Her low tone was nervous. I felt the hair on my own arms stand up, as though her anxiety were catching.

‘No.’

‘Nothing of the visitors, the offerings?’

I shook my head impatiently.

‘What’s this about offerings?’ We both jumped. Szilvie was standing behind us, hands on her hips, floury palms powdering her skirts.

Dot flushed. ‘I only was telling her what you told me.’

‘Then it’s not much at all, hardly worth telling. You know Cook’ll learn you with a slap if she hears you talking about it.’ She turned her glare on me. ‘Any of it. And what if Mira hears? Do you care about anyone’s feelings, Dot?’

Dot shrugged off Szilvie’s anger with the practised air of someone who has done so many times before. ‘Fine. You’ll hear of it eventually.’

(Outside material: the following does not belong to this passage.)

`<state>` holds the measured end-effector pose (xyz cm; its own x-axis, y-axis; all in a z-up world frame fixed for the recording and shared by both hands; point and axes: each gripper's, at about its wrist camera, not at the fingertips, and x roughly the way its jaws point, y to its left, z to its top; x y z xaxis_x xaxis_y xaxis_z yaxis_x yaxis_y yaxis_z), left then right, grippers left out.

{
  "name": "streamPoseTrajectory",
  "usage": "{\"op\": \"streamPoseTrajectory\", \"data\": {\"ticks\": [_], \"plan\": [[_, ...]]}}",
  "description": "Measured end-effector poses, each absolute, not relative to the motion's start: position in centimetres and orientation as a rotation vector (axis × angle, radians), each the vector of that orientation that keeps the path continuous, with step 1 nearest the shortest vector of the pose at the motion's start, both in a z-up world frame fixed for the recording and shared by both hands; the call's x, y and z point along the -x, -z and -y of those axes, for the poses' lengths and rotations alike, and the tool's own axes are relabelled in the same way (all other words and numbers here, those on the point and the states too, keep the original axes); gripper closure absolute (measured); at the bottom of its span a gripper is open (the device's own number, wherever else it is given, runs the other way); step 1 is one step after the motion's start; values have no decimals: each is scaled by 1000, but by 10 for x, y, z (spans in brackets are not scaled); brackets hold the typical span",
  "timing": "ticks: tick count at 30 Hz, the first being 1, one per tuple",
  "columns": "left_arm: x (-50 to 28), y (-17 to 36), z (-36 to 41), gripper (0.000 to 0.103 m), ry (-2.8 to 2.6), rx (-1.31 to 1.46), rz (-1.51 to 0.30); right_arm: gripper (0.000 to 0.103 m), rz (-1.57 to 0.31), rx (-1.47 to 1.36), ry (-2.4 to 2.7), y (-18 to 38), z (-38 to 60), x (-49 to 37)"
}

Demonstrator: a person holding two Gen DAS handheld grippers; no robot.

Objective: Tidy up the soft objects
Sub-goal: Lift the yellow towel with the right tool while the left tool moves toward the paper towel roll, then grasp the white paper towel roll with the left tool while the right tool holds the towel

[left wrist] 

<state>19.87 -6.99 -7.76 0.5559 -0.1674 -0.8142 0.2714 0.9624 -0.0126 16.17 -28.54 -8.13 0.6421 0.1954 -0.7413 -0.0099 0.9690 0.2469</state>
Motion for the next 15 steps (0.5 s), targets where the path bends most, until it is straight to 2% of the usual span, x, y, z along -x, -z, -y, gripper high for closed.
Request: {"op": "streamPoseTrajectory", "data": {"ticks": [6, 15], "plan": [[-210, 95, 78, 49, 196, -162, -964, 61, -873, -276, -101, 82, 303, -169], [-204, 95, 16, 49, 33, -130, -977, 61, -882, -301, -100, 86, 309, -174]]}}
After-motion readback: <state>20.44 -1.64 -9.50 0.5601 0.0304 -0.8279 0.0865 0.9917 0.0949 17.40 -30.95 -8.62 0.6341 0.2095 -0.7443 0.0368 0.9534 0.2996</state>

‘I want to know now,’ I said.

‘No,’ said Szilvie, her glare softening a little. ‘You don’t.’

 

 

By the time we were done preparing dinner and the serving girls came to fetch the platters of sliced beef, stuffed fish, and the endless mountains of steaming vegetables, my neck ached and my shoulders were in spasm. I rolled them and they clicked, full of knots.

‘Mira,’ called Szilvie across the kitchen. ‘Time to check your throat.’

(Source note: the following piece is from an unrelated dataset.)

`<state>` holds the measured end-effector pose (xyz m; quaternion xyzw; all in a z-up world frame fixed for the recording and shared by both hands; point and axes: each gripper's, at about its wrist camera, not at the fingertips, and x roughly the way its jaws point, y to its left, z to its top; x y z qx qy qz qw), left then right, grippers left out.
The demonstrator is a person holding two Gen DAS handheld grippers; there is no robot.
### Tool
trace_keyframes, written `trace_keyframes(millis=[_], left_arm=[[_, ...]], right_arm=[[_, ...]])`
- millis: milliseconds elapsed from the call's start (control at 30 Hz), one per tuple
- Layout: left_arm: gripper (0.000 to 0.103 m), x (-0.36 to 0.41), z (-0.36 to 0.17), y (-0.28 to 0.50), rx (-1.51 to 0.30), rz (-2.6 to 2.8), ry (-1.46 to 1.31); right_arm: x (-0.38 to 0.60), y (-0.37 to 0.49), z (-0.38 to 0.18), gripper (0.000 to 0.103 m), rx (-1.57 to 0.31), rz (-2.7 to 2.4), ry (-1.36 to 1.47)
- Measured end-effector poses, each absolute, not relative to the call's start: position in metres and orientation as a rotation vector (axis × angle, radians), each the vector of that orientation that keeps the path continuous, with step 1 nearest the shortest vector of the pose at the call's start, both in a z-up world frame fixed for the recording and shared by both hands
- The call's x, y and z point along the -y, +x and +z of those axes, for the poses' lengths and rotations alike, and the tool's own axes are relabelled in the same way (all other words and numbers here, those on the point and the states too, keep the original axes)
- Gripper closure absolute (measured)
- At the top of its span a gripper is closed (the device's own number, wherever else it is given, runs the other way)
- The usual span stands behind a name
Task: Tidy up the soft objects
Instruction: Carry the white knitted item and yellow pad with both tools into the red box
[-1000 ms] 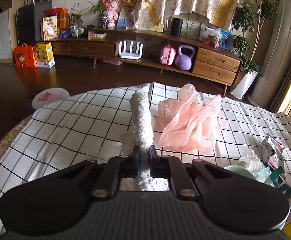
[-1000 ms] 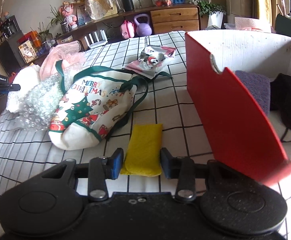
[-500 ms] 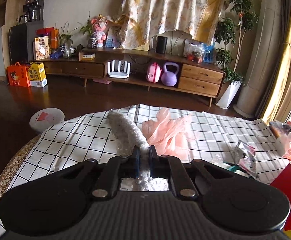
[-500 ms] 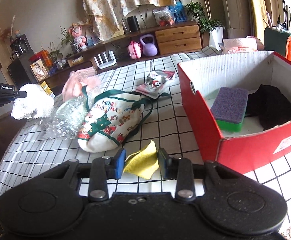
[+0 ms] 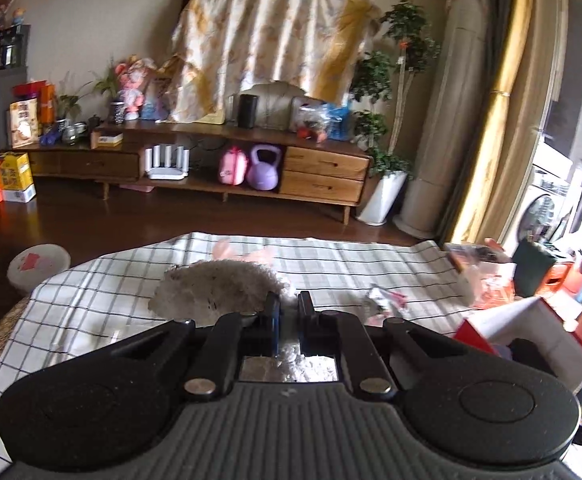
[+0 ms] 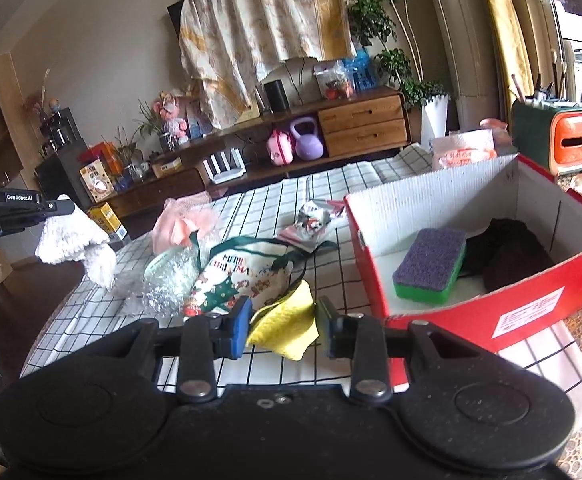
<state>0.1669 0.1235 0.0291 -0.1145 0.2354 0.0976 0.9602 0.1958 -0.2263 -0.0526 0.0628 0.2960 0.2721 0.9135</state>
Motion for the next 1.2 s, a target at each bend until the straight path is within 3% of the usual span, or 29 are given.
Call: trace_keyframes(millis=[767,1200], left_arm=[[0.094,0.05,0.057,0.225,-0.485,-0.205,-0.1],[0.094,0.159,0.027,0.279,-0.569,-0.359,0.027]], right_arm=[[0.314,0.23,-0.01,0.07,-0.464,0.397,0.19],[0.375,0.276,-0.03,0.07,-0.467,0.258,0.225]])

I turned in time to see Mira shake her head.

‘It has to stay clean,’ said Szilvie sternly. ‘If it gets infected, you may lose your tongue too.’

‘She bit it when they throttled her,’ whispered Dot. Kizzy regarded her coolly.

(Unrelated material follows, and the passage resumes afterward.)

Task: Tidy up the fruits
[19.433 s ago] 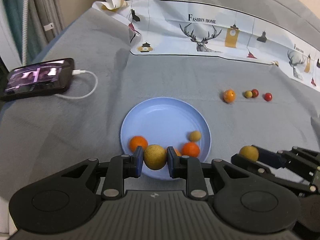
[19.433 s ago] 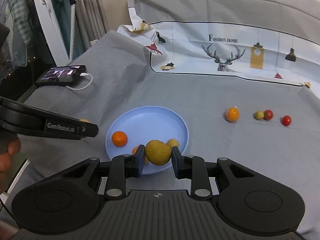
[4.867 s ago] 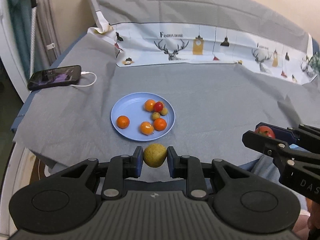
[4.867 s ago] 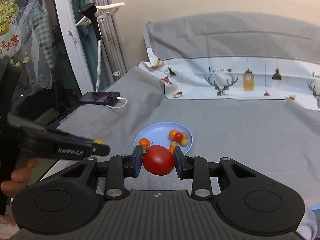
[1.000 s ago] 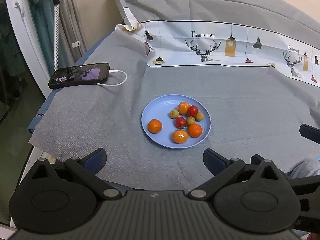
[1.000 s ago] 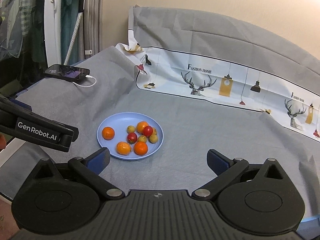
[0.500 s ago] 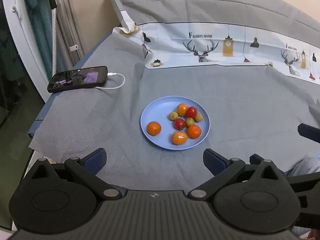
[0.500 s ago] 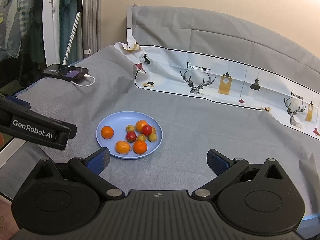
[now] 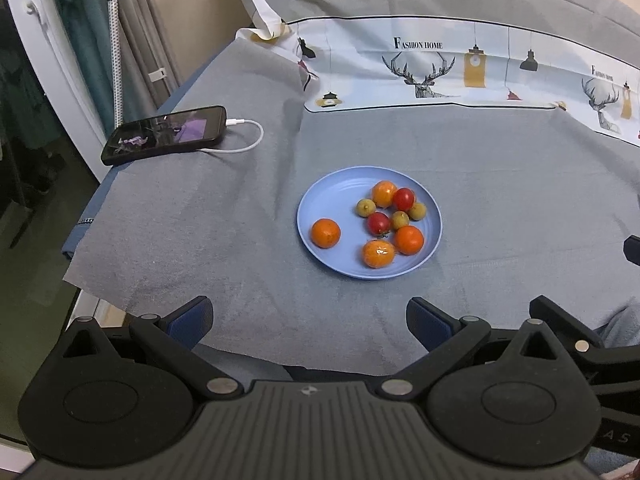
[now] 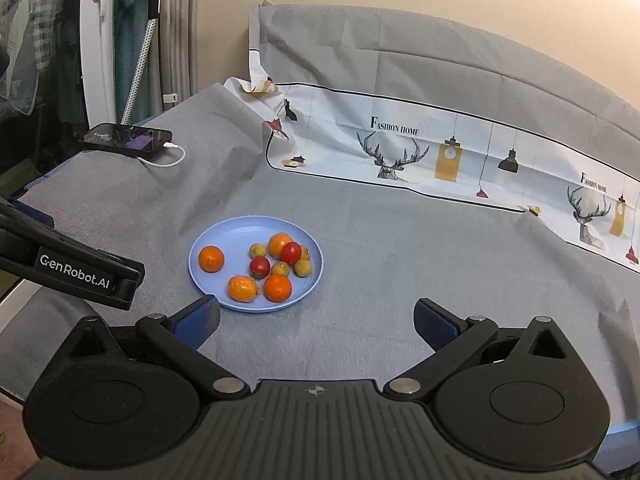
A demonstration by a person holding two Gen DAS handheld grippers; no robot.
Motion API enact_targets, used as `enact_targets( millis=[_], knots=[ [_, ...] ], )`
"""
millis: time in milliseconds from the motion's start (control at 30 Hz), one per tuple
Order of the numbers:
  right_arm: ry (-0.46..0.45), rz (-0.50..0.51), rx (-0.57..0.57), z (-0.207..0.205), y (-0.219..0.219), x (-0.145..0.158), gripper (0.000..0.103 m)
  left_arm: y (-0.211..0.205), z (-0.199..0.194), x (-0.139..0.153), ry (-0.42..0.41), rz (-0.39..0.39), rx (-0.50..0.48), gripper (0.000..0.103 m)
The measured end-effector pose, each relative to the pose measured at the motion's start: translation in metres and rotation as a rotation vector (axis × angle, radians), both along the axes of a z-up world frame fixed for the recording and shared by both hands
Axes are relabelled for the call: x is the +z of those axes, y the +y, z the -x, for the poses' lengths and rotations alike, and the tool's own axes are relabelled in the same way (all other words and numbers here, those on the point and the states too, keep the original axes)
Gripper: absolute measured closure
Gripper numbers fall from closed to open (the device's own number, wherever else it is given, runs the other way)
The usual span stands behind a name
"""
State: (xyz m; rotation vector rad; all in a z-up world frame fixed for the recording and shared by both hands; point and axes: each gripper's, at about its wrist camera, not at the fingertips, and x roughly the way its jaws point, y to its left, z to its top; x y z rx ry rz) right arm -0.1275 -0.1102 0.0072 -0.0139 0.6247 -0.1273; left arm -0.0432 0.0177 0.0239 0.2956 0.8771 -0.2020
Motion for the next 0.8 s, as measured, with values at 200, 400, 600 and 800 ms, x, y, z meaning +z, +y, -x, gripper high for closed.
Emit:
enact_targets(
  millis=[200, 400, 600, 800],
  knots=[
    [0.001, 0.0, 0.001, 0.0001, 0.0005, 0.0002, 0.001, -0.0004, -0.0011, -0.0007, 0.01, -0.007, 0.005, 0.0],
    [0.001, 0.003, 0.005, -0.0012, 0.0005, -0.0003, 0.001, -0.0013, -0.0014, -0.0013, 0.013, -0.013, 0.008, 0.0],
    [0.002, 0.001, 0.003, -0.001, 0.0004, -0.0004, 0.001, -0.0018, -0.001, -0.0013, 0.011, -0.019, 0.007, 0.0],
    [0.002, 0.002, 0.004, -0.0011, 0.0003, -0.0005, 0.001, -0.0024, -0.0009, -0.0011, 0.011, -0.019, 0.003, 0.0]
  ],
)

‘I doubt she appreciates you gossiping about it.’

Dot rolled her eyes. We watched Mira reluctantly cross the kitchen as Szilvie set down the cloth and bottles. She pulled Mira onto a stool.

Mira’s eyes flicked from Szilvie to Kizzy and me, and Szilvie said, ‘She doesn’t like people watching.’

I didn’t think she had much hope of privacy with Dot around, but I went with Kizzy to busy myself with wiping down the tables.

‘I’ll talk to Cook,’ Kizzy’s voice was low and determined. ‘Ask her to divine for us.’

‘I already tried,’ I said.

‘You did?’ Her voice is surprised. ‘Well, I’ll succeed.’

I blinked up at my sister, surprised at her arrogance and then again not at all. Though others, likely myself included, were sweaty from the fires, pores large in their flushed faces and hair stuck to their foreheads, my sister looked as fresh-faced and lovely as if she had just returned from foraging.

I shot a look at Mira and Szilvie. Mira was gargling with something that made her wince, and when she spat the liquid was dark with blood. I pulled my attention back to my sister, the back of my neck flushing hot with anger for Mira.

‘We need to be careful, Kizzy.’

‘Careful? Why?’

‘Because I do not want to see your voice crushed from your throat,’ I hissed, just managing to keep my voice down. ‘I do not want to see you beaten, or taken from me, or forced into anyone’s bed.’

‘But you are making it easy for them,’ spat Kizzy. ‘You are being so obedient, they will see you as a slave, as nothing.’

‘Let them,’ I said, reaching out suddenly for her cheek, and cupping it in my hand. ‘They cannot know what I am thinking. I want to survive this, Kizzy. I want to see Kem and Albu again.’

Kizzy’s eyes burned into mine, their soft brown transformed into deep pits of dark fury.

‘Surviving is not enough for me.’ She jerked away from my touch, still shaking her head. ‘I will not accept this fate.’